P21A-3901:
Velocity-Resolved Multi-Scale Imaging of Na Escape from Io

Tuesday, 16 December 2014
Carl Schmidt1, Robert E Johnson1, Michael Mendillo2 and Jeffrey L Baumgardner2, (1)University of Virginia Main Campus, Charlottesville, VA, United States, (2)Boston University, Boston, MA, United States
Abstract:
Multi-scale measurements from McDonald Observatory of sodium escaping Io in Jan 2012 and Nov 2013 detail the interaction between the atmosphere and the plasma torus. An image-slicer is used to probe Io’s neutral Na clouds on scales of several Io radii with a velocity resolution of 3 km/s.
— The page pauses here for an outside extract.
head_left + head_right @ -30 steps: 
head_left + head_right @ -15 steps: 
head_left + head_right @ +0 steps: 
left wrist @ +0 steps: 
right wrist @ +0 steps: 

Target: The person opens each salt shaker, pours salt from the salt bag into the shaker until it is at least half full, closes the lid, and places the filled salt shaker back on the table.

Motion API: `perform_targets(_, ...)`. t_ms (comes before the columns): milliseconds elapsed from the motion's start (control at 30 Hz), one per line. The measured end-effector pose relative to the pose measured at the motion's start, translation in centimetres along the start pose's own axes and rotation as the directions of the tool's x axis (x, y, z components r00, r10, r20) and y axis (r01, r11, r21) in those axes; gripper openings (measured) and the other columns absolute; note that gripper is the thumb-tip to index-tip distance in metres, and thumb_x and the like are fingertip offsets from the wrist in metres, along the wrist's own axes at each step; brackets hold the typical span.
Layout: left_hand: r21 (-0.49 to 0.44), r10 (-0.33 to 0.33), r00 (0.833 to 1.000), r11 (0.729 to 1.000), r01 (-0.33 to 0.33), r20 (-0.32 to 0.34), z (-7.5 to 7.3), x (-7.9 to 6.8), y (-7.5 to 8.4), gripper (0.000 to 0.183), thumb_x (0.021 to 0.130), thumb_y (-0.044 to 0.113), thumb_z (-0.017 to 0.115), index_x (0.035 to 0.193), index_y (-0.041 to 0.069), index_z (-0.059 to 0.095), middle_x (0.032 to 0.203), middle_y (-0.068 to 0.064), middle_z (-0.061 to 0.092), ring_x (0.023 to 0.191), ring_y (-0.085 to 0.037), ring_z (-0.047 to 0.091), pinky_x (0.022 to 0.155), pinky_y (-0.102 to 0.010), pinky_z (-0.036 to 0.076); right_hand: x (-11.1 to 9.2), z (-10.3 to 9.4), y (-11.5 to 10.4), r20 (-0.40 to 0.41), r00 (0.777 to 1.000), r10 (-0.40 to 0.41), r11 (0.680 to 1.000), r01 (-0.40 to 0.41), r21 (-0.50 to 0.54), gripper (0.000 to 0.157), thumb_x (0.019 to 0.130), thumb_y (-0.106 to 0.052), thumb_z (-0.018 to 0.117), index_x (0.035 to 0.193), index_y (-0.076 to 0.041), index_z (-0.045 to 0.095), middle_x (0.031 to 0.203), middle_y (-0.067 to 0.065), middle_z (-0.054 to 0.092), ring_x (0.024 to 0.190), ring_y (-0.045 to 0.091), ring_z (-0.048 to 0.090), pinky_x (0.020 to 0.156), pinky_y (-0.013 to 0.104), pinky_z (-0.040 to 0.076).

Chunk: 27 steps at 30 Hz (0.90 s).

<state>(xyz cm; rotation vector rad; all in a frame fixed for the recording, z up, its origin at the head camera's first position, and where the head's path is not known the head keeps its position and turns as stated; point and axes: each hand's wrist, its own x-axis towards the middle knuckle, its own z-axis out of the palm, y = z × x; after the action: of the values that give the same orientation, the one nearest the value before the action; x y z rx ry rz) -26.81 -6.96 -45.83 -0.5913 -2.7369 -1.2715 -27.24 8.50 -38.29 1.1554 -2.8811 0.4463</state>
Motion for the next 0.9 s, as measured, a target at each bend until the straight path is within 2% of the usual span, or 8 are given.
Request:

The spatial and Doppler structure of two distinct clouds is measured: a bright low-velocity (< 10 km/s) cloud due to atmospheric sputtering and a narrow high-velocity (10 – 90 km/s) cloud thought to originate from dissociative recombination of NaCl+. The high-velocity component populates a diffuse nebula extending beyond 300 Jovian radii, which is the detection limit with concurrent wide-field coronagraphic imaging. Activity in this distant cloud was remarkably quiescent with stable emissions of 15 Rayleighs at 100 Jovian radii to the east and west, falling off slightly faster than 1/r with distance.